Publicado em 12/07/2026
Texto-base: Êxodo 32:1
“Quanto a este Moisés, o homem que nos tirou da terra do Egito, não sabemos o que lhe terá sucedido.”
A declaração do povo revela uma confusão perigosa:
“Este Moisés, o homem que nos tirou da terra do Egito...”
Moisés não havia libertado Israel por sua própria força. Foi Deus quem ouviu o clamor, enfrentou Faraó, enviou as pragas, abriu o mar e conduziu seu povo para fora da escravidão.
Moisés era servo.
Deus era a fonte.
Moisés era instrumento.
Deus era o Libertador.
Moisés era mensageiro.
Deus era o autor da Palavra.
Mas o povo passou a associar tanto a direção divina à presença visível de Moisés que, quando ele desapareceu, imaginou que também havia perdido o caminho.
A ausência do servo foi interpretada como ausência de Deus.
Então pediram outro mediador visível:
“Faze-nos deuses que vão adiante de nós.”
O bezerro foi construído para ocupar o lugar que o povo acreditava ter ficado vazio.
Esse perigo ainda está diante de nós.
Deus usa pastores, líderes, professores, igrejas e ministérios. Ele levanta homens e mulheres para ensinar, orientar, corrigir e cuidar. Porém, nenhum servo pode tornar-se a fonte da nossa fé.
Quando um líder ocupa um lugar que pertence somente a Deus, a honra transforma-se em idolatria.
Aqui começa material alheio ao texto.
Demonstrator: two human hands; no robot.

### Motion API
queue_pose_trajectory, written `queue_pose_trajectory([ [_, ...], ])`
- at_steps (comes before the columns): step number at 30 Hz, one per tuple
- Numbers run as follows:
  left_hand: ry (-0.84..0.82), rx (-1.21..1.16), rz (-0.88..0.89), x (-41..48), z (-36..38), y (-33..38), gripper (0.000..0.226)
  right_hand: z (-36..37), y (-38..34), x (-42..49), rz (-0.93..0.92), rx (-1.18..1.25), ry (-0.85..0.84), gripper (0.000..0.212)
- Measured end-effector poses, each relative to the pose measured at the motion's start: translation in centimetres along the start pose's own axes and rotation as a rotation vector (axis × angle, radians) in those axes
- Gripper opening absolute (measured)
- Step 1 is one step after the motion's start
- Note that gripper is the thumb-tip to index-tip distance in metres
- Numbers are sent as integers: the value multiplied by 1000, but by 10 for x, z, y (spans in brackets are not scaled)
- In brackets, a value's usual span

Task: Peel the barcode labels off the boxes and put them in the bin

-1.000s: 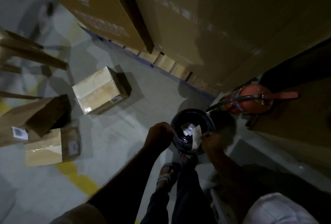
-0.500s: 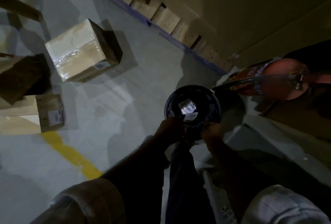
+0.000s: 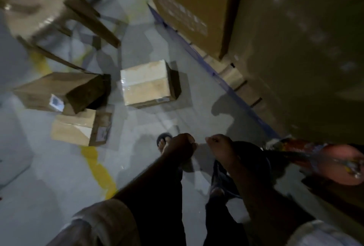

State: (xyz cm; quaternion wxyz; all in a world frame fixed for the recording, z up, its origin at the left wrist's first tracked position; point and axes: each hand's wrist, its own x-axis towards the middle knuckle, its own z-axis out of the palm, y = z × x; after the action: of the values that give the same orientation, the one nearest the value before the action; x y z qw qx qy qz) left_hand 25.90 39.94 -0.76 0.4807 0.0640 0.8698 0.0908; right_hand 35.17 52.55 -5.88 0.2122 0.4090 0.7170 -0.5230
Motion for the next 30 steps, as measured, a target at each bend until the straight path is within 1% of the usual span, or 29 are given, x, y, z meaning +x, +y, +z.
queue_pose_trajectory([
  [2,76,-68,-41,11,-36,-30,43,11,-66,-2,-39,-10,-30,32],
  [5,115,-90,-23,13,-106,-57,29,31,-143,7,-91,-39,-82,33],
  [8,143,-28,52,40,-165,-94,24,52,-202,30,-100,-91,-97,33],
  [10,145,-17,39,71,-207,-116,26,69,-231,55,-69,-125,-77,31],
  [12,135,-26,44,107,-245,-141,31,88,-252,85,-13,-167,-112,25],
  [14,106,-12,43,147,-274,-163,33,108,-263,118,18,-209,-128,27],
  [16,120,-29,-8,184,-294,-178,32,124,-274,151,46,-244,-98,30],
  [19,188,-75,-103,238,-298,-198,32,151,-279,213,94,-224,-72,34],
  [20,181,-120,-165,259,-293,-206,33,161,-274,238,123,-205,-64,37],
  [24,139,-295,-364,344,-251,-246,54,198,-236,326,250,-215,-42,53],
  [26,136,-348,-438,378,-225,-265,66,213,-211,363,325,-222,-30,57],
  [28,99,-447,-470,402,-204,-280,76,228,-194,382,378,-179,-25,60],
  [29,77,-519,-452,410,-195,-286,73,234,-187,387,380,-133,-43,65],
  [30,41,-581,-416,416,-192,-289,64,239,-179,393,374,-90,-57,71],
])
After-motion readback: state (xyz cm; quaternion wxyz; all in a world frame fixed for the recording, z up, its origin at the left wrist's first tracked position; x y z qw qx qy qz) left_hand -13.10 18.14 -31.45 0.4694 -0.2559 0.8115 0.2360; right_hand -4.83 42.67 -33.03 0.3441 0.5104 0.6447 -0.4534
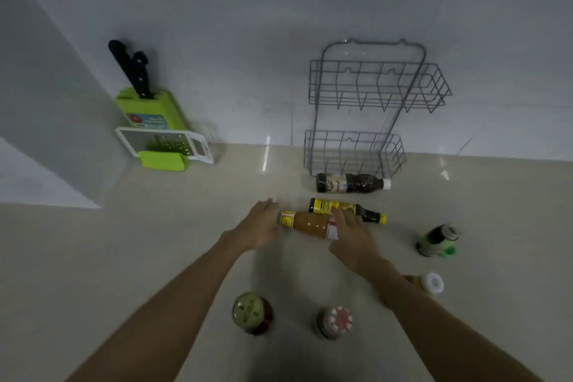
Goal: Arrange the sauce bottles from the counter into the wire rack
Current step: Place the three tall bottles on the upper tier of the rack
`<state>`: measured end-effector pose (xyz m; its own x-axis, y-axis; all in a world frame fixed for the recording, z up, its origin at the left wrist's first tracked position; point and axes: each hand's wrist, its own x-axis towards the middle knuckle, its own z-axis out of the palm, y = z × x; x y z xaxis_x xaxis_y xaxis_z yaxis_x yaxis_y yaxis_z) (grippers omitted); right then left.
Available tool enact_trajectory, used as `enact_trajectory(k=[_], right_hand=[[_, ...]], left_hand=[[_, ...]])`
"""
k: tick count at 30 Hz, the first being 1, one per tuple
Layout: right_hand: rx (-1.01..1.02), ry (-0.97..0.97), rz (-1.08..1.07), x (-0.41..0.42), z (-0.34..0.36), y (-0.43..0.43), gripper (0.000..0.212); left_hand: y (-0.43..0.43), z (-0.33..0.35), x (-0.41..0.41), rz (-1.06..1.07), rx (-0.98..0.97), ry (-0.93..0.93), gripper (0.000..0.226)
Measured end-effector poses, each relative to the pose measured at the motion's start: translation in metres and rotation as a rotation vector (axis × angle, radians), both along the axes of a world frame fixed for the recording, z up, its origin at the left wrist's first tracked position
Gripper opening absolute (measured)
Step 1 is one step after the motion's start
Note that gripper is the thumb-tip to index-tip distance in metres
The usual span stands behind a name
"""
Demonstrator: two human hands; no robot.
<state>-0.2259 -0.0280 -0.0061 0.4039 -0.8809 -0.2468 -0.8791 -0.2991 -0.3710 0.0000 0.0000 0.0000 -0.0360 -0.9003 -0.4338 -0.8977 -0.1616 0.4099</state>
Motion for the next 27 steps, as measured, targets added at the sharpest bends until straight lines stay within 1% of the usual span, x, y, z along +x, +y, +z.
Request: enact_trajectory(k=[2,5,7,9,11,13,15,16,18,20,21,23,25,27], right_hand=[[0.020,0.027,-0.002,-0.002,-0.002,-0.003,0.077],[0.017,0.054,-0.003,-0.004,-0.008,-0.006,0.077],[-0.009,0.084,0.023,-0.005,-0.010,-0.009,0.074],[-0.033,0.098,0.046,-0.004,-0.012,-0.011,0.069],[-0.053,0.128,0.075,-0.001,-0.014,-0.013,0.065],[-0.043,0.173,0.096,0.000,-0.015,-0.015,0.071],[0.000,0.153,0.044,0.000,-0.013,-0.015,0.077],[0.002,0.093,-0.015,-0.001,-0.011,-0.014,0.077],[-0.031,-0.095,-0.148,-0.003,0.001,-0.012,0.068],[-0.080,-0.336,-0.282,-0.005,0.027,-0.014,0.057],[-0.117,-0.443,-0.339,-0.006,0.046,-0.019,0.053],[-0.231,-0.614,-0.369,-0.007,0.093,-0.037,0.049],[-0.321,-0.772,-0.336,-0.004,0.142,-0.061,0.049],[-0.407,-0.879,-0.337,0.004,0.181,-0.094,0.056]], left_hand=[[-0.011,-0.017,0.000,-0.093,-0.038,-0.116,0.071],[-0.022,-0.028,-0.006,-0.175,-0.086,-0.287,0.059],[-0.025,-0.030,-0.008,-0.282,-0.196,-0.385,0.051],[-0.022,-0.031,-0.003,-0.385,-0.309,-0.462,0.052],[-0.014,-0.028,0.002,-0.430,-0.415,-0.427,0.047],[-0.012,-0.006,0.001,-0.450,-0.531,-0.289,0.036],[-0.018,0.021,-0.004,-0.485,-0.630,-0.145,0.018],[-0.022,0.035,-0.009,-0.467,-0.672,-0.076,0.016],[-0.032,0.062,-0.019,-0.341,-0.791,0.006,0.040],[-0.042,0.081,-0.022,-0.119,-0.905,0.034,0.064],[-0.047,0.088,-0.018,0.008,-0.897,0.097,0.068],[-0.061,0.101,-0.011,0.210,-0.829,0.253,0.065],[-0.078,0.113,-0.007,0.275,-0.765,0.324,0.063],[-0.093,0.126,-0.012,0.239,-0.658,0.370,0.067]])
O verdadeiro servo aponta para Cristo. O ídolo chama a atenção para si mesmo.
O verdadeiro servo ensina o povo a depender de Deus. O ídolo constrói pessoas dependentes de sua voz, presença e aprovação.
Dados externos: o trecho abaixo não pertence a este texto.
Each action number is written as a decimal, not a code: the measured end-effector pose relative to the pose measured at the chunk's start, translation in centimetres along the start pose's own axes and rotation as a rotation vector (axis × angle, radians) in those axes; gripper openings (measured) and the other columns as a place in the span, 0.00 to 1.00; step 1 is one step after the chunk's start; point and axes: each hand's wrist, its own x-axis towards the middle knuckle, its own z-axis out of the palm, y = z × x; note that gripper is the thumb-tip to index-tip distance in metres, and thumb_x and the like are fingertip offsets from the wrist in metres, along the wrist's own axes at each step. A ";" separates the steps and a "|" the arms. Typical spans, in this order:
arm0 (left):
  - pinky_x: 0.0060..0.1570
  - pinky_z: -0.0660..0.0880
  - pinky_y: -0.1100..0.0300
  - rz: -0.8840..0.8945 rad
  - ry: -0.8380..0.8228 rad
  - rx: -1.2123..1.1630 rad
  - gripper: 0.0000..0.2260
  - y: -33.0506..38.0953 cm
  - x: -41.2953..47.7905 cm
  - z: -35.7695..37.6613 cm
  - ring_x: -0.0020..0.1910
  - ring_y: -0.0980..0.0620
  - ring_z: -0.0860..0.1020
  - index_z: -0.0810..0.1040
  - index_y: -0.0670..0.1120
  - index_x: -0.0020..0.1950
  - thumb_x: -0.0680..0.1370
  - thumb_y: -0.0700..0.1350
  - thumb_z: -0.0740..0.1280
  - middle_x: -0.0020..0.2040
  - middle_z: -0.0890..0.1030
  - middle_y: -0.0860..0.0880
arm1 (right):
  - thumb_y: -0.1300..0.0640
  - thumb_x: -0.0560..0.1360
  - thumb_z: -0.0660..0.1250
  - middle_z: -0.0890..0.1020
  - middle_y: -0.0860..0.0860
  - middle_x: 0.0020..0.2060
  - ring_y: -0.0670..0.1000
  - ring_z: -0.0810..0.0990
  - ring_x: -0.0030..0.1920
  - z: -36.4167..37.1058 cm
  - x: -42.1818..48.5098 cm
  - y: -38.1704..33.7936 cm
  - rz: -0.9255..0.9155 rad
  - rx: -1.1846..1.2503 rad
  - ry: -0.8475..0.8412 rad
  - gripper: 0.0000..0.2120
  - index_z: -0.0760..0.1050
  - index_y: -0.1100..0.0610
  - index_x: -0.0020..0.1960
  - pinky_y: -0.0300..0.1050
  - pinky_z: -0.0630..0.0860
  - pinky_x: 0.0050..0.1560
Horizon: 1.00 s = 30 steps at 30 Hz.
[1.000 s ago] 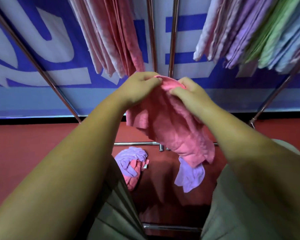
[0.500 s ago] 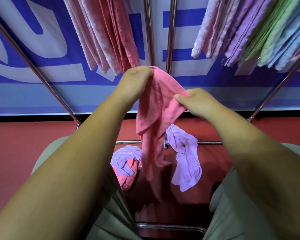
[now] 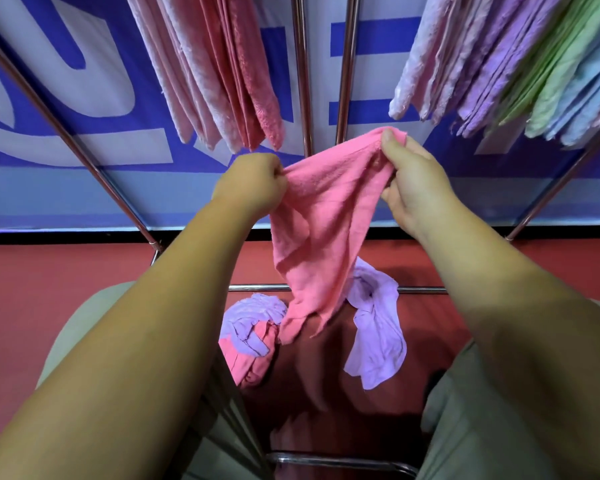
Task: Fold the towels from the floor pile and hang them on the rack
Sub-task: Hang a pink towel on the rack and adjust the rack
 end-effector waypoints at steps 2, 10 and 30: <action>0.47 0.77 0.51 0.011 -0.065 0.103 0.06 -0.2 -0.2 0.5 0.49 0.42 0.77 0.79 0.50 0.47 0.79 0.44 0.63 0.48 0.80 0.47 | 0.58 0.84 0.67 0.87 0.55 0.45 0.51 0.86 0.46 0.3 0.1 -0.2 -0.014 0.064 0.017 0.07 0.82 0.60 0.57 0.51 0.83 0.58; 0.47 0.70 0.55 0.093 -0.407 0.127 0.10 0.3 -0.6 1.7 0.50 0.41 0.77 0.74 0.48 0.47 0.75 0.33 0.62 0.46 0.78 0.48 | 0.59 0.82 0.70 0.88 0.61 0.46 0.58 0.89 0.48 -0.3 1.0 -0.8 0.108 0.224 0.180 0.08 0.83 0.64 0.54 0.58 0.85 0.52; 0.52 0.86 0.40 -0.279 -0.327 -0.417 0.14 -1.6 -0.1 1.9 0.39 0.44 0.80 0.83 0.37 0.47 0.79 0.49 0.77 0.40 0.81 0.41 | 0.57 0.79 0.70 0.85 0.55 0.43 0.53 0.84 0.41 -2.1 3.4 0.3 0.090 0.003 0.418 0.06 0.83 0.60 0.48 0.51 0.82 0.44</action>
O verdadeiro servo reconhece seus limites. O ídolo se apresenta como indispensável.
Moisés era importante, mas não era Deus.
Sua distância não interrompeu a presença divina. Enquanto ele estava no monte, o Senhor continuava governando, falando e preparando o futuro do povo.
A perseverança amadurece quando aprendemos a distinguir o instrumento da fonte.
Podemos agradecer pelos homens que Deus usa sem colocá-los no lugar de Cristo.
Podemos honrar uma liderança sem entregar a ela nossa consciência.
Podemos pertencer a uma igreja sem acreditar que uma instituição possui o monopólio da presença de Deus.
Pastores servem.
Instituições organizam.
Ministérios auxiliam.
Mas somente Cristo salva, sustenta e conduz.
Há um só Mediador entre Deus e os homens: Jesus Cristo.
Quando Cristo está no centro, os servos permanecem servos e os bezerros perdem espaço.
Minha fé está firmada em Cristo ou depende excessivamente da presença de algum líder?
Tenho confundido um instrumento usado por Deus com a própria fonte da minha segurança?
Se uma referência humana falhar ou se afastar, minha confiança no Senhor continuará firme?
Senhor, agradeço pelos servos que colocaste em meu caminho. Ensina-me a honrá-los sem idolatrá-los. Livra-me de colocar sobre homens, igrejas ou instituições a confiança que pertence somente a ti. Firma minha fé em Cristo, o único Mediador e verdadeiro Senhor da Igreja. Em nome de Jesus, amém.
Quando o servo ocupa o lugar da fonte, sua ausência produz o vazio onde os bezerros são construídos.